◆ **Aim of the task**: From the data that follows, print exactly the lines starting at the one containing "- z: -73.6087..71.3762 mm" and ending at the one containing "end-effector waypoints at"; include both of them and nothing more.

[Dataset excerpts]
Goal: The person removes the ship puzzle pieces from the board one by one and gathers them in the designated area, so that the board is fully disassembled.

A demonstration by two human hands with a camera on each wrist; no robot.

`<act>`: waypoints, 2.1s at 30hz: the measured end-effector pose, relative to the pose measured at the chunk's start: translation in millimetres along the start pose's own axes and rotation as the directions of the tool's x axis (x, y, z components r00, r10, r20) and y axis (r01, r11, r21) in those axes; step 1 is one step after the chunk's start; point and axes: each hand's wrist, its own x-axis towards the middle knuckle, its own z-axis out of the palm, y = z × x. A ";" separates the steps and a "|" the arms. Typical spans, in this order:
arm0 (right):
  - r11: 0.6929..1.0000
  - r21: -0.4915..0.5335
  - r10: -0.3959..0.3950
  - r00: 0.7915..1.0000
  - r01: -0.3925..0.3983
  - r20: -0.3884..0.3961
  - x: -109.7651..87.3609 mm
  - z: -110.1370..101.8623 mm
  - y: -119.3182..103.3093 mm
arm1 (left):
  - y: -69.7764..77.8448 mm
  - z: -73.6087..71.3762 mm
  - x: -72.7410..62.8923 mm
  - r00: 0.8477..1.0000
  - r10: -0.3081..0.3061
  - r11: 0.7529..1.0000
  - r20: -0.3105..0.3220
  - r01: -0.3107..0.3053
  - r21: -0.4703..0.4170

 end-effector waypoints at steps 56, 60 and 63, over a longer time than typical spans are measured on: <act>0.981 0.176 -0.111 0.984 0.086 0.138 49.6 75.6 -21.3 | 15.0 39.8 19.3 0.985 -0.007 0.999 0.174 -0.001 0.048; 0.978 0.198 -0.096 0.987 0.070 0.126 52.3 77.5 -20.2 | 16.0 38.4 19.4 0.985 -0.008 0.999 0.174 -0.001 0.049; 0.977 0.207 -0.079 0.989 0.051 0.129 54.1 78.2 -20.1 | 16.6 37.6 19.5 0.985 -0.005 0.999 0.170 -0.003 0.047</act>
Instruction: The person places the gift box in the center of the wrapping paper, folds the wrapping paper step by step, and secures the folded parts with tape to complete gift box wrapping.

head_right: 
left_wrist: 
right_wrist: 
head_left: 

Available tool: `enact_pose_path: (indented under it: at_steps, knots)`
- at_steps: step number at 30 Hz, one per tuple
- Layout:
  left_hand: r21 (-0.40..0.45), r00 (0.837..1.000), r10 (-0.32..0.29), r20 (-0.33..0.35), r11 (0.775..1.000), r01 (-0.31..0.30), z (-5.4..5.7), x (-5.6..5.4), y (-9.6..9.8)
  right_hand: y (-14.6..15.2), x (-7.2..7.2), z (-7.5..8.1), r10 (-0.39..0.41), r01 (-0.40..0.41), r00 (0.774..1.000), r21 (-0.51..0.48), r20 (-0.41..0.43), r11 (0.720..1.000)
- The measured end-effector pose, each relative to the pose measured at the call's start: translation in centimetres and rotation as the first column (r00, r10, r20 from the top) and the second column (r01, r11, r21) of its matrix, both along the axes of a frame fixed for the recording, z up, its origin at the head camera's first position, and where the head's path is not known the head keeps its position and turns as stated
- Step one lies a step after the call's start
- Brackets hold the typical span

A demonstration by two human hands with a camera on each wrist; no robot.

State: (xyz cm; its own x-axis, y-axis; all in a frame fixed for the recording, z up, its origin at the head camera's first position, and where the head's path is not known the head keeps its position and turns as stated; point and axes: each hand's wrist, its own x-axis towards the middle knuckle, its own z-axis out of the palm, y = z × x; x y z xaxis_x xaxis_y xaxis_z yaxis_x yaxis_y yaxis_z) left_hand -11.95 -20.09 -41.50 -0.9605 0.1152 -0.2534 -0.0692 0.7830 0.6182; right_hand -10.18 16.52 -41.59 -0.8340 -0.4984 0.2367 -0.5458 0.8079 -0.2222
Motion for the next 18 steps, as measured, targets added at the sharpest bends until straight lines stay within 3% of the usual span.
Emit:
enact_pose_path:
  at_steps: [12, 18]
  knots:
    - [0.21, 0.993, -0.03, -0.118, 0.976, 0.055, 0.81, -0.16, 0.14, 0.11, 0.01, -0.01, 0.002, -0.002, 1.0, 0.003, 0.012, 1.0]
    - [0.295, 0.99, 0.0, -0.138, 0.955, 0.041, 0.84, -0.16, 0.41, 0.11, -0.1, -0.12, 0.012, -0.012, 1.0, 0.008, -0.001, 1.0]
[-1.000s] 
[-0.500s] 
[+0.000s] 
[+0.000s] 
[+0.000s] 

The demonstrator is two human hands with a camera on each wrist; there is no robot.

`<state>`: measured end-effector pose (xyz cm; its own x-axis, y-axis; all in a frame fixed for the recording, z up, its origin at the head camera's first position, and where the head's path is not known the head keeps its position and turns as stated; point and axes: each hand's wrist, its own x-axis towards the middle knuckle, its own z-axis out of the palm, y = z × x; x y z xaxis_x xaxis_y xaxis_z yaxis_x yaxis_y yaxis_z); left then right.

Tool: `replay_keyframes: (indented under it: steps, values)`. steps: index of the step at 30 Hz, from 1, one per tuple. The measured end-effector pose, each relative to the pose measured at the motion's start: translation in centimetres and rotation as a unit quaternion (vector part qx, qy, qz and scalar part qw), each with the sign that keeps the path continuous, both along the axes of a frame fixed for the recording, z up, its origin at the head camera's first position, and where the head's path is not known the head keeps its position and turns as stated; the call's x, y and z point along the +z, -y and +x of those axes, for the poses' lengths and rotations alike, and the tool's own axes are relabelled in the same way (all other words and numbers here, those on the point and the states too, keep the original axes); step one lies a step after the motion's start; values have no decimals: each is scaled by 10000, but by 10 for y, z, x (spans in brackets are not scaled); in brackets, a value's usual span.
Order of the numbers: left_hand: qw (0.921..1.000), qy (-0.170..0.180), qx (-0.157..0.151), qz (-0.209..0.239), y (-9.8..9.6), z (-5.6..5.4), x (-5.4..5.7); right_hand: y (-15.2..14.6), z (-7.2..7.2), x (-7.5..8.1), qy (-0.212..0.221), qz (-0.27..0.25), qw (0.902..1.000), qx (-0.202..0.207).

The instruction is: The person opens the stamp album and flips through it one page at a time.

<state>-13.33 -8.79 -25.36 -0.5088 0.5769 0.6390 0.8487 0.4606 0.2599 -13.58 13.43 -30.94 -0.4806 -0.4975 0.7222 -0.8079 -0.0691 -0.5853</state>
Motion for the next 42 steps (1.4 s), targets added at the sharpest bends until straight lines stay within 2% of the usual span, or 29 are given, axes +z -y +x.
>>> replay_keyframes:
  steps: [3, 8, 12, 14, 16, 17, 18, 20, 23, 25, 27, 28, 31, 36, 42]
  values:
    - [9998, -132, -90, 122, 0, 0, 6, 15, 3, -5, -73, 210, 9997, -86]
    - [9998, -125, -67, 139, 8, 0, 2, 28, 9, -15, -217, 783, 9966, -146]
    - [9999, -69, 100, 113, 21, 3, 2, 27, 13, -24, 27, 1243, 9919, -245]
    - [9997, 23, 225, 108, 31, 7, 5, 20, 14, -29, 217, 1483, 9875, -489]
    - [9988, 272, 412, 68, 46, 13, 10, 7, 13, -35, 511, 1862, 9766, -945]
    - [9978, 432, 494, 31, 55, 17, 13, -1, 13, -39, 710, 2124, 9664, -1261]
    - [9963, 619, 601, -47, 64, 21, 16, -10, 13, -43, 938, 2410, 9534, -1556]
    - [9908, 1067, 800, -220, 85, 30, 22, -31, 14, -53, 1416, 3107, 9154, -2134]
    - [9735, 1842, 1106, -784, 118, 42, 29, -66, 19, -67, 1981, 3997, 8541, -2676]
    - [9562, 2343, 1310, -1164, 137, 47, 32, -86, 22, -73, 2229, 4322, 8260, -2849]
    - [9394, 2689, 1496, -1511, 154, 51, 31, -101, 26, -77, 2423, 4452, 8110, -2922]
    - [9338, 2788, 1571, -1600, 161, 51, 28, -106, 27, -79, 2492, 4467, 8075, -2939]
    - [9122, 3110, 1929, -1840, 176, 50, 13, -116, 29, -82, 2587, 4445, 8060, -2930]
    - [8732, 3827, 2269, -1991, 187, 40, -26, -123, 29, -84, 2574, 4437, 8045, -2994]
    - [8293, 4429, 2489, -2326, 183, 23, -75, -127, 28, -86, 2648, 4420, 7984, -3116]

◆ **Problem solution**:
  - z: -73.6087..71.3762 mm
  - x: -72.7410..62.8923 mm
  - r00: 0.8477..1.0000
  - r10: -0.3081..0.3061
  - r11: 0.7529..1.0000
  - r20: -0.3105..0.3220
  - r01: -0.3107..0.3053
  - r21: -0.4703..0.4170

 end-effector waypoints at steps 56, 60 and 63, over a longer time than typical spans are measured on: <act>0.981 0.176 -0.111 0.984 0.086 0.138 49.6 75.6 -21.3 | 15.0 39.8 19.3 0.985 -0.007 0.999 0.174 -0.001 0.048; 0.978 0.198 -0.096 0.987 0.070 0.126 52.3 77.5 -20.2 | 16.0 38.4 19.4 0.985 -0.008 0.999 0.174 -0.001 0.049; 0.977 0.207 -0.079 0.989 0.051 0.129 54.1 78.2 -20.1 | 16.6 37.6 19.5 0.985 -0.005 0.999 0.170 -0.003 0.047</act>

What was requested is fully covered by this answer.